Igniting the Metaverse

Software considerations are just part of the puzzle. There’s a deeper question of how do we move into a metaverse. Even if we have a perfectly executing piece of architecture, a perfect platform, that anybody can in fact use to build anything — how do we attract, support and ‘ignite’ that community?

If we ask chatgpt about reasons the metaverse could fail it reports ‘a lack of compelling content’, ‘weak community and cultural fit’, ‘economic model misalignment’, ‘insufficient marketing’, ‘limited interoperability’, ‘limited accessibility’, ‘regulatory pushback’, ‘failure to build trust’, ‘lack of real world utility or relevance’.

And contrawise, reasons for success could be ‘partnerships with artists, brand and creators to supply continouous content’, ‘inclusive and welcoming culture’, ‘transparent and fair economic system’, ‘cross platform support’, ‘responsive moderation and governance’, ‘clear vision’, ‘real world utility and relevance’, ‘rapid iteration’, ‘trustworthy leadership’.

Very few of these criteria are captured in a technical laundry list.

I think it comes down to rewarding risk and experimentation — I would argue that developers are very good at delivering on well defined goals if they are empowered to do so, and if the goals are clearly stated.

Individual companies probably need an internal formalization of a process for picking winners — an internal venture wing, or an internal product approval process, where a project proposal is written up, with a clear description of labor, risk, financial rewards, and then projects are voted on, funded or not funded, and resourced or not. Many companies are too focused on either technology, or on servicing customers, and have extremely muddy internal processes for innovation, or productization or public exercises of internal ideas, even though often it is the internal idea pool that has inspired the work in the first place; these companies need to refine their pipelines for how they approve ideas and fund risk in order to not miss market opportunity. Acquisitions are one way to bring innovation in house, but it may also make sense to fund spin-offs as well.

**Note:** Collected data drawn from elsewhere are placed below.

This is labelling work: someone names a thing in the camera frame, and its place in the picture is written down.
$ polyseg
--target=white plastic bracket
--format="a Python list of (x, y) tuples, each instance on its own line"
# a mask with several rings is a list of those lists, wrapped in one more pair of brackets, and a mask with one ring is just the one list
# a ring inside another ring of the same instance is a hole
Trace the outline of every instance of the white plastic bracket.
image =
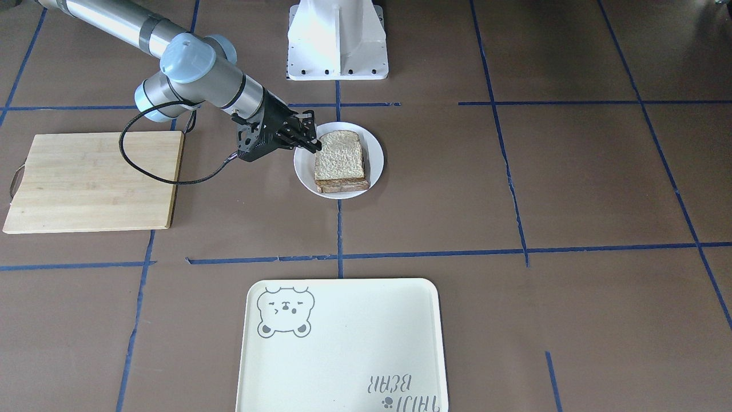
[(290, 9), (292, 80), (380, 80), (389, 74), (384, 11), (371, 0), (301, 0)]

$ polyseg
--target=bear drawing
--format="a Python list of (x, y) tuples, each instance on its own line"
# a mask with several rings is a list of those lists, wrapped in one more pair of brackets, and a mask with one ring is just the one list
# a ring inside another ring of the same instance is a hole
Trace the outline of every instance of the bear drawing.
[(275, 332), (292, 332), (297, 337), (310, 333), (310, 310), (315, 298), (307, 288), (302, 291), (294, 287), (281, 287), (274, 292), (266, 290), (257, 299), (257, 308), (262, 321), (257, 327), (259, 336), (269, 338)]

At a public level the venture community has a fairly well defined process for submission of proposals, and often work can be funded in that way. I personally find the venture community to be highly rewarding and very clear in goals and outcomes.

There are also companies that want to offer metaverse based experiences, and it is possible to simply service those companies — to build for hire. This is also another excellent way to build the metaverse.

Another technique that works to varying degrees is hackathons, public prizes and rewards such as X prizes, or even retroactive rewards. There are many public interest communities in the metaverse space (such as the AWE community) that can take a strong role in the stewardship here.

Effectively if we succeed we will have built a kind of piano, or a kind of instrument, and we have to teach people how to play, and the best way is to play together, to have many people experimenting and trying ideas, in public, at low risk, so that we can collectively create this future.